Demizdor’s arms were bright with bracelets of bronze and silver and her neck with rings of gold. She walked like a chief’s daughter into the circle of fire to me. But behind the open eye-holes of the mask, her green eyes glittered with contempt. And then again, when I took her hand it trembled, and her breast rose and fell inside the moth-wing cloth as if she had been running. She knew well enough what was coming to her.

I was glad I had made her wait, given her the space to burn a little, as I had burned.

The wedding feast is for the men’s side, about the central krarl fire. Long before it is finished, the bride goes to the tent and soon the groom gets up to follow.

The jumping firelight, the shouts and toasts and passing cups, had been a meaningless interlude between the departure of my woman and my going in to her. When I rose, the night seemed to gather around me, my head sang, and there was only one road on the whole earth, that which would lead me’ to her.

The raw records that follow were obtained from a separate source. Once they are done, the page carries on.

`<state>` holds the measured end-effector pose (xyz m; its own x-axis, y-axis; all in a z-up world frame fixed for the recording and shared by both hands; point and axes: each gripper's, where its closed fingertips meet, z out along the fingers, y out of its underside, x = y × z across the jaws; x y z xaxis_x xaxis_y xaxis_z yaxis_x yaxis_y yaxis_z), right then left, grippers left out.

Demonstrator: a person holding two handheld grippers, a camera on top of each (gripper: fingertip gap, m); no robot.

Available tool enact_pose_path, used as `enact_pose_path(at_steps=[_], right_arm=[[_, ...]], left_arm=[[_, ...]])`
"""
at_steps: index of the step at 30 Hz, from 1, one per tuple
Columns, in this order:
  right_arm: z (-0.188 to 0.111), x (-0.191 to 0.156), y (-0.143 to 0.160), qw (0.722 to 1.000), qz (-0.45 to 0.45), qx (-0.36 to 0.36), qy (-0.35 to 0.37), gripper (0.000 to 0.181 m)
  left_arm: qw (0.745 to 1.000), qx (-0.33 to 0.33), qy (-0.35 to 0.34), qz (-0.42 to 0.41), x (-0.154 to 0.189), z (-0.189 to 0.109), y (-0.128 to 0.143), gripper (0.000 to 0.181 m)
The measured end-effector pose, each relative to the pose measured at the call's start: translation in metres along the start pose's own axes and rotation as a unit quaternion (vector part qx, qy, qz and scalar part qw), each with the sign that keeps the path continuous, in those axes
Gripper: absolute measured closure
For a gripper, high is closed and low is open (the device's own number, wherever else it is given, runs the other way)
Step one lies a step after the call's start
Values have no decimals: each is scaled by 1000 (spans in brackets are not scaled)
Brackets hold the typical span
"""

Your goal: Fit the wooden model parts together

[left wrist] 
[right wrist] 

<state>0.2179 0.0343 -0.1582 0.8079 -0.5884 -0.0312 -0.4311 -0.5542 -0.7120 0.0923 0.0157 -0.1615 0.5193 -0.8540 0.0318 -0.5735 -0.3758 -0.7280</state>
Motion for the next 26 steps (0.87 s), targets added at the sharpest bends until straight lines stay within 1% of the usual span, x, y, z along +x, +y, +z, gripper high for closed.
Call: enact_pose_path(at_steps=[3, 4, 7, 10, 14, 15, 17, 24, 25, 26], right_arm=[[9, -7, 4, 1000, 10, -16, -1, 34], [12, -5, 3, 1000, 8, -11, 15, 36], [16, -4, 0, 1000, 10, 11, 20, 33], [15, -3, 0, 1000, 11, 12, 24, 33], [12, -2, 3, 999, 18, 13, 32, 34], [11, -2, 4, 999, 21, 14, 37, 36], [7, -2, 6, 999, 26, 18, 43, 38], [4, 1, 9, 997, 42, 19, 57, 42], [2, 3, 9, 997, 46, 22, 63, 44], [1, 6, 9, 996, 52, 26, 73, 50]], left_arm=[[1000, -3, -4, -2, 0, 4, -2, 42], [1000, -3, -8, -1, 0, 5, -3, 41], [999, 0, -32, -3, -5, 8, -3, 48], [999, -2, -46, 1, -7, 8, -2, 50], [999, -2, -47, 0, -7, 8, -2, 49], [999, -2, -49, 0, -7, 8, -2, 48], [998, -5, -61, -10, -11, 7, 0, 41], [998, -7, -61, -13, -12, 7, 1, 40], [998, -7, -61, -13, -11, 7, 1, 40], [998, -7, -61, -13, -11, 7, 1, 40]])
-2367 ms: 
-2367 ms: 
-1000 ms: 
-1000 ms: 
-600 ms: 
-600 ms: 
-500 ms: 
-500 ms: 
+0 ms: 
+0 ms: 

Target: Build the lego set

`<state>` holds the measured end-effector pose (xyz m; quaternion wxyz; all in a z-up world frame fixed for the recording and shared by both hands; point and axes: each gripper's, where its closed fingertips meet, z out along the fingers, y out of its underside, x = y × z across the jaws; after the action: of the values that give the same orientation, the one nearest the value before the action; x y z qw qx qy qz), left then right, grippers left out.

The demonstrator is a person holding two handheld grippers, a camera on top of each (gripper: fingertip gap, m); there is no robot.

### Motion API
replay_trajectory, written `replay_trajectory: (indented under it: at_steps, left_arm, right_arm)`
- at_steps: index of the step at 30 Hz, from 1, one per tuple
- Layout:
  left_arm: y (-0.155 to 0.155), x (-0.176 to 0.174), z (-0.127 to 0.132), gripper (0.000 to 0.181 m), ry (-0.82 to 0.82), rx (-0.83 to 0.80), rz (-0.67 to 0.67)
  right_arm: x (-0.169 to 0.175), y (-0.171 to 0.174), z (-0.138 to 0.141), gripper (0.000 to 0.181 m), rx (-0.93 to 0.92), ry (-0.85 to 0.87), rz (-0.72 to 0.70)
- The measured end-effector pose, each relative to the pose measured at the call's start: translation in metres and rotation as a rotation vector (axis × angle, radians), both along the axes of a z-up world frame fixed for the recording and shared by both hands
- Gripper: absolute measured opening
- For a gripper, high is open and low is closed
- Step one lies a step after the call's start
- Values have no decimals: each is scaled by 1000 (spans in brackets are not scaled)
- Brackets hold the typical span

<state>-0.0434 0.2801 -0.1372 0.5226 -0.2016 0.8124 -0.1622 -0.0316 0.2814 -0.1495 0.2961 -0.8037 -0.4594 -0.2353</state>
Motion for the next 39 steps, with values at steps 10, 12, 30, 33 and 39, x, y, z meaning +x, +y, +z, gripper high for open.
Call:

The tent lines were dark and empty save for the occasional red glow of a brazier, or a scurrying woman late about her chores. Only Kotta’s tent showed a light outside, and she was sitting there by her lamp. When I passed, without hesitation, the blind woman called to me.

“Tuvek, before you go where you are going, it is best you learn something.”

I laughed, I was a little drunk-with sex rather than wine.

“Do you think I don’t know my task?”

“I think you know it well enough,” she said. “It is another thing you do not know.”

“What, then? Come, Kotta, I have waited some days for this. A night has only so many hours, and I don’t want to waste them here.”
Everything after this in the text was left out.